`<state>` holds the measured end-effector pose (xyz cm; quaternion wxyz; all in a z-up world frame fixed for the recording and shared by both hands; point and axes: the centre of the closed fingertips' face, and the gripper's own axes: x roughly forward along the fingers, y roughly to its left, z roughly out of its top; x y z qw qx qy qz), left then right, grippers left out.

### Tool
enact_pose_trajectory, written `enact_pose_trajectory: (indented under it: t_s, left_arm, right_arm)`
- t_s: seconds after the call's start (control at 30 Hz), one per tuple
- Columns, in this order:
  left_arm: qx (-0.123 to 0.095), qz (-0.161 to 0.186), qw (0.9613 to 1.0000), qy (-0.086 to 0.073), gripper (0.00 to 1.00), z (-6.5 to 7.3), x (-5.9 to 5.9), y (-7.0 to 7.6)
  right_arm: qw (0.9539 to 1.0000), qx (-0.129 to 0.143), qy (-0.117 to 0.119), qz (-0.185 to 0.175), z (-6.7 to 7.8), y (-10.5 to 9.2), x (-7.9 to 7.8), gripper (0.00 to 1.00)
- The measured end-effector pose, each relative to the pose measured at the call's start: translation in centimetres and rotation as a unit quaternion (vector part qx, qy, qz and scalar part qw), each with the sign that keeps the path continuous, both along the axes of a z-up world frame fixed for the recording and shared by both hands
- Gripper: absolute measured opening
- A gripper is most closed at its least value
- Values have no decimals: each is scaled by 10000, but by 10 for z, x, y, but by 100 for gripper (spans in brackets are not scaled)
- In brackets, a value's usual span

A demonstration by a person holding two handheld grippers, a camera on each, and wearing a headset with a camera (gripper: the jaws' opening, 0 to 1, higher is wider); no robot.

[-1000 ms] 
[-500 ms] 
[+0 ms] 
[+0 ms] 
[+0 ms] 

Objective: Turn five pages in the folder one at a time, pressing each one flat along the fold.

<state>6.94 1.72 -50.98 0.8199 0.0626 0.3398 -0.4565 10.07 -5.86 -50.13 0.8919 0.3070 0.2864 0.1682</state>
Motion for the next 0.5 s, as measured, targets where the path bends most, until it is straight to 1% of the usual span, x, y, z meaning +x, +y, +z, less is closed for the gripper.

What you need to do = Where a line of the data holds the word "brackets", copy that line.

Answer below =
- Values have no decimals: each is scaled by 10000, but by 10 for z, x, y, but by 100 for gripper (spans in brackets are not scaled)
- In brackets, a value's usual span

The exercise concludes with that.